About the presentation
Dr. Loo envisions a future where the emerging technology of “plastic electronics” will offer real solutions for society’s technological challenges, ranging from low-cost flexible display backplanes and solar energy collectors, to critical needs in therapeutic and diagnostic medicine, to defense applications such as disposable and wearable electronics, and beyond. To this end, Loo's group’s contributions to this field center on (a) the development of non-invasive patterning tools for establishing efficient electrical contacts to mechanically- and chemically-fragile organic electrically-active materials and (b) the identification of structure and the elucidation of how structural development impacts applications-relevant macroscopic properties in these materials.
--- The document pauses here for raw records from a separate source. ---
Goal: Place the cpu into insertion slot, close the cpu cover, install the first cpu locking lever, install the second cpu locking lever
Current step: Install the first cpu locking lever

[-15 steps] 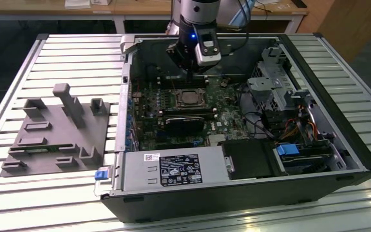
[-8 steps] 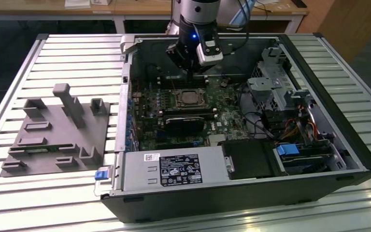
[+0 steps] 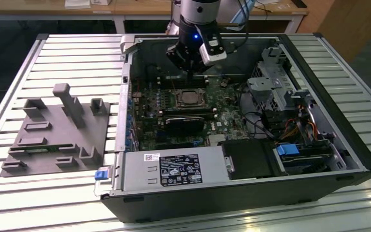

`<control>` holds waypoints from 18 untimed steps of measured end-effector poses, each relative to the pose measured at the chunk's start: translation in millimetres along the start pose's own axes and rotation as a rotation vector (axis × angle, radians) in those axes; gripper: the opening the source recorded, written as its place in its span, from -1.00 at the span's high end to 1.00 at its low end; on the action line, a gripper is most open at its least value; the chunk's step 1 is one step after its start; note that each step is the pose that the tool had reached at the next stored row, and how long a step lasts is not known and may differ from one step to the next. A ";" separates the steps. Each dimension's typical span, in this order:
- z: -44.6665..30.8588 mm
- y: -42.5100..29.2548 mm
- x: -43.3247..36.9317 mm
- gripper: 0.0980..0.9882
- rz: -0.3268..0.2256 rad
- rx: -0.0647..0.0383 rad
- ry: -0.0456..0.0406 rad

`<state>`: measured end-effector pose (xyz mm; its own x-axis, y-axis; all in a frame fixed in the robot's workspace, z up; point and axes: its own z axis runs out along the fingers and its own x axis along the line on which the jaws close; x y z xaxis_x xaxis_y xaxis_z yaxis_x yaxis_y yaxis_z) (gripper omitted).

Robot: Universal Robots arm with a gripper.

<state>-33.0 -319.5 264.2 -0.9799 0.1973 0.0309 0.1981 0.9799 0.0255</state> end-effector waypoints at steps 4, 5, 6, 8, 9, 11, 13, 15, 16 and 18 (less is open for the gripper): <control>0.6 -1.2 1.5 0.98 -0.019 -0.002 -0.0032; 0.7 -1.4 2.0 0.98 -0.021 -0.002 -0.0032; 0.7 -1.4 2.4 0.98 -0.024 -0.002 -0.0031; 0.8 -1.5 2.9 0.98 -0.029 -0.002 -0.0029; 0.8 -1.6 3.0 0.98 -0.031 -0.002 -0.0028; 0.9 -1.6 3.1 0.98 -0.036 -0.003 -0.0027; 1.0 -1.7 3.2 0.98 -0.042 -0.007 -0.0024; 1.1 -1.6 3.2 0.98 -0.048 -0.015 -0.0028; 1.2 -1.6 3.1 0.98 -0.050 -0.017 -0.0031; 1.2 -1.7 3.2 0.98 -0.055 -0.022 -0.0048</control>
<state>-36.5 -320.4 263.0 -0.9893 0.1437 0.0241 0.1447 0.9883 0.0485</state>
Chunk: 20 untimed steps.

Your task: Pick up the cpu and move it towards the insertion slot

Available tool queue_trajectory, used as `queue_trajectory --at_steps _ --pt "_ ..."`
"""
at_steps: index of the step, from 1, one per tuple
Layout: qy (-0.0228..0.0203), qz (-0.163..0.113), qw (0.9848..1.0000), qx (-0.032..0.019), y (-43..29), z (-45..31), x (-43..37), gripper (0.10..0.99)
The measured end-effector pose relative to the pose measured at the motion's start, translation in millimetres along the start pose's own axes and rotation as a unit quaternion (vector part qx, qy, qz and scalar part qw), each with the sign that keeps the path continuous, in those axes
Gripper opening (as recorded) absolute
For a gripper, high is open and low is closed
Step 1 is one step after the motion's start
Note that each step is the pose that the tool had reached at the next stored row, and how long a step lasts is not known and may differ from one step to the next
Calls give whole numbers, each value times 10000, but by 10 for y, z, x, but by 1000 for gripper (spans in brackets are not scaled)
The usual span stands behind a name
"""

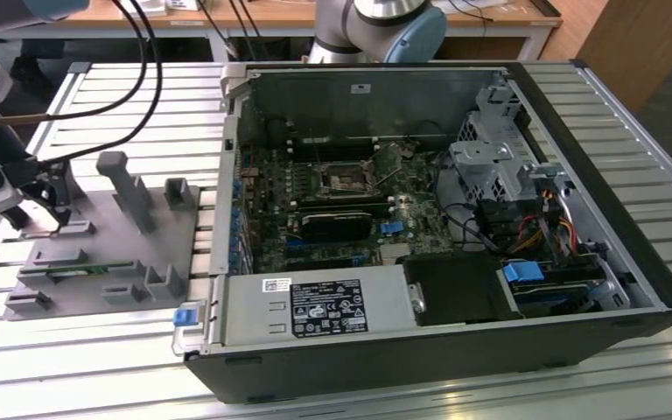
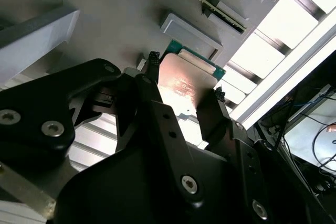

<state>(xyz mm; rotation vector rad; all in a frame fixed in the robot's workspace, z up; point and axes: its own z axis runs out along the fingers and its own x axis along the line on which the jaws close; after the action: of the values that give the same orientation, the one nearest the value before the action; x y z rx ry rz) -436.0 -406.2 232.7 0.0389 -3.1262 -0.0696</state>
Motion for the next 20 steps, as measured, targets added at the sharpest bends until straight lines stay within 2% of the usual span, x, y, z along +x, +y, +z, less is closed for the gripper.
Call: queue_trajectory --at_steps 20 --pt "0 0 10000 0 7 -152 2 533"
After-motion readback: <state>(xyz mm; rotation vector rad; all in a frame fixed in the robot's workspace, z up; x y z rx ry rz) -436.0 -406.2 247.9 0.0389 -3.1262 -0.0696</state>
Loo has developed nanotransfer printing, a technique for transferring metal contacts and interconnects at ambient conditions. This technique allows her to efficiently contact organic electrically-active materials without exposing it to any solvents, resists, developers, and etchants. More recently, she and her research team have developed “stamp-and-spin-cast”, a patterning technique that has enabled us to directly define conductive features with water-dispersible polymer conductors. Their experiments indicate that these conductive polymer features are as effective as metal contacts when incorporated in organic electronic devices.
Loo's work on materials characterization has focused on solution-processable electrically-active materials. Solution processing – either by spin coating, inkjet printing or roll casting – is compatible with high-speed and low-cost manufacturing. Yet, the performance of electronic devices fabricated with solution-processed electrically-active layers is unremarkable. Subjecting one particular p-type organic semiconductor to a short solvent vapor annealing process, however, dramatically improves device performance. This improvement in device characteristics can be directly correlated with structural and morphological transformations that take place during the annealing process.